(Task requirements)
Your job with the data below is to output exactly the lines from the one holding "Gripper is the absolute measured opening" down to the one holding "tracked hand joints", both included, and no others.

(Supplied information)

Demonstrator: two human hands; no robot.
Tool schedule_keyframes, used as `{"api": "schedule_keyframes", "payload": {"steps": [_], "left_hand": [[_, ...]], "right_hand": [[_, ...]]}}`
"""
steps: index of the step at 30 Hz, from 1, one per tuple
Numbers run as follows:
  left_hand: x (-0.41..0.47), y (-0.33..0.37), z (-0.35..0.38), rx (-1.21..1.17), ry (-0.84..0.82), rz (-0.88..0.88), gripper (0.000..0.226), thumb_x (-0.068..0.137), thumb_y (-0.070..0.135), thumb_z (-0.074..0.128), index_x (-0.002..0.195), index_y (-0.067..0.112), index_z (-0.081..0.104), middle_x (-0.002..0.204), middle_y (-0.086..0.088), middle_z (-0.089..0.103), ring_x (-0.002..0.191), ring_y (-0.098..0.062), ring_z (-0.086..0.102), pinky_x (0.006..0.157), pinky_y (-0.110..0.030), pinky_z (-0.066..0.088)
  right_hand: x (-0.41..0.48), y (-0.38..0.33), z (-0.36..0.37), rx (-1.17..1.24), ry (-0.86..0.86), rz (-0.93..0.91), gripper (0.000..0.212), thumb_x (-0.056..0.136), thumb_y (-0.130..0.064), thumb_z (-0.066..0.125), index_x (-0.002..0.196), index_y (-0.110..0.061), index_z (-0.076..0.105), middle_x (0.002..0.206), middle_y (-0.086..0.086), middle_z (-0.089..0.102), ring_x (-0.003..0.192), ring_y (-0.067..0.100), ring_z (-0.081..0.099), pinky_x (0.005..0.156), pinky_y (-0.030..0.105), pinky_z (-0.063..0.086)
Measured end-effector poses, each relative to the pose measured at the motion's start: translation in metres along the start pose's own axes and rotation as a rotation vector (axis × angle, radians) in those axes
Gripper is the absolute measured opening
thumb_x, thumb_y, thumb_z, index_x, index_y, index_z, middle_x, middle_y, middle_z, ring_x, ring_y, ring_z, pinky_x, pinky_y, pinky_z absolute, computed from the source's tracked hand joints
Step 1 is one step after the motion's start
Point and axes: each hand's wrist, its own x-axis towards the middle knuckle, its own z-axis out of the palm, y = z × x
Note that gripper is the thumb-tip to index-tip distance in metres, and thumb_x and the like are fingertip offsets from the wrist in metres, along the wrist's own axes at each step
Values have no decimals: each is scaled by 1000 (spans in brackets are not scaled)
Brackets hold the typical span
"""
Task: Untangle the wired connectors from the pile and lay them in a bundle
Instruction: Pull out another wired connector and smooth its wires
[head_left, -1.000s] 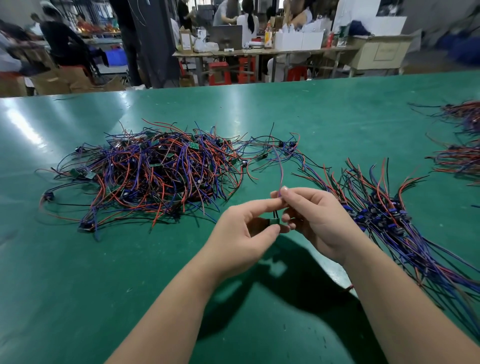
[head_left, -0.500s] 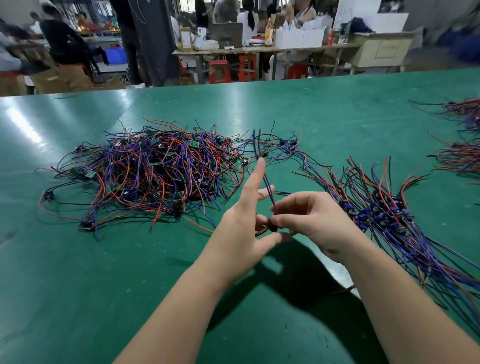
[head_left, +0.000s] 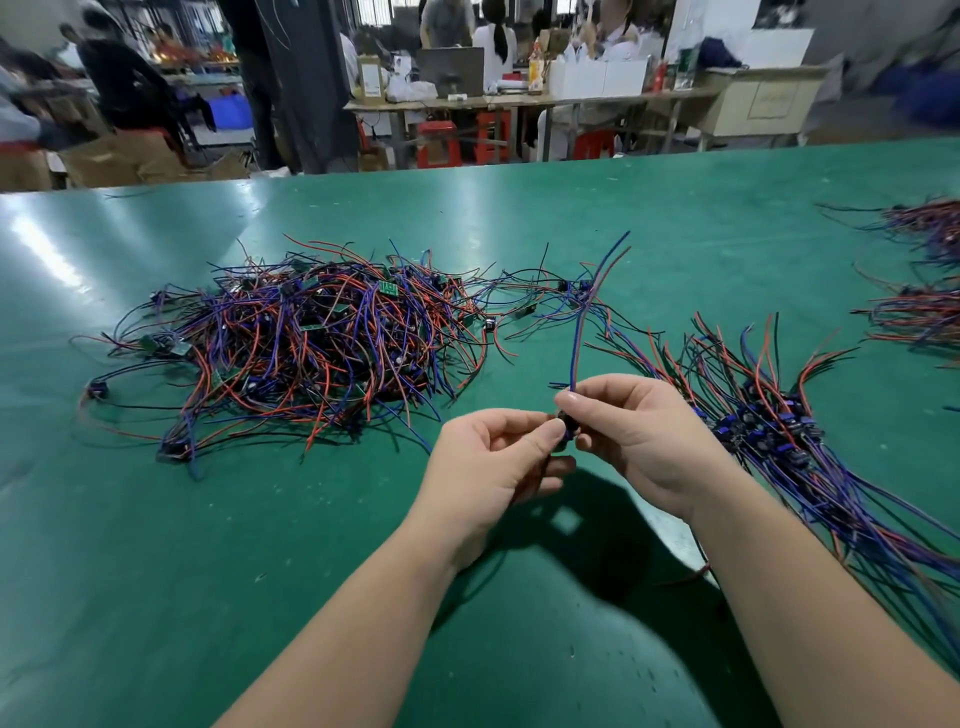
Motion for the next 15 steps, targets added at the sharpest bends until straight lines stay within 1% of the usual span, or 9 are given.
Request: {"api": "schedule_keyframes", "payload": {"steps": [2,4,6,8,10,11,13,15], "left_hand": [[-1,-3,2,12,-1,-28,16,77,20,72,84,6,67,74,-6,73,62,-12,69,56,-21,55],[-2,-6,5,16,-5,-69,26,69,28,73,84,6,68,79,-7,74,66,-12,70,56,-21,54],[-2,-7,8,7,-30,-100,22,74,25,72,84,6,69,81,-7,75,67,-10,69,56,-20,54],[-2,-7,9,11,-36,-127,13,82,18,70,84,5,67,74,-6,72,62,-8,67,55,-19,53],[-3,-6,8,41,-67,-161,10,84,14,68,82,6,63,68,-5,70,60,-9,67,54,-19,54],[-5,-5,8,60,-103,-188,9,85,14,68,82,6,63,68,-5,70,62,-10,69,54,-19,54],[-10,-5,10,100,-202,-245,9,86,13,67,80,9,62,70,-4,71,64,-12,70,54,-20,54],[-15,-8,15,144,-301,-297,12,88,14,66,78,10,59,69,-2,70,63,-11,69,54,-20,54]], "right_hand": [[1,1,-1,-32,16,14,7,58,-17,74,58,-11,69,57,3,63,49,9,56,47,15,46],[1,0,-3,-73,-4,38,8,56,-19,75,56,-12,70,55,3,62,47,9,54,47,15,46],[1,0,-4,-109,-20,58,11,53,-20,76,55,-11,70,54,4,61,46,10,53,46,16,45],[1,0,-4,-141,6,58,13,52,-19,76,57,-10,69,54,3,61,46,9,53,46,16,43],[3,-2,-6,-119,73,25,15,55,-17,75,65,-7,67,53,1,62,47,7,54,46,14,41],[4,-4,-8,-75,120,5,14,59,-14,74,68,-6,66,53,1,62,47,6,55,44,13,41],[6,-11,-16,17,230,-31,8,70,-6,72,69,-6,64,52,0,63,45,6,57,42,12,40],[8,-17,-27,72,334,-78,10,78,-1,68,70,-6,64,51,1,64,45,6,58,40,13,40]]}}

(Solution below)
Gripper is the absolute measured opening
thumb_x, thumb_y, thumb_z, index_x, index_y, index_z, middle_x, middle_y, middle_z, ring_x, ring_y, ring_z, pinky_x, pinky_y, pinky_z absolute, computed from the source's tracked hand joints

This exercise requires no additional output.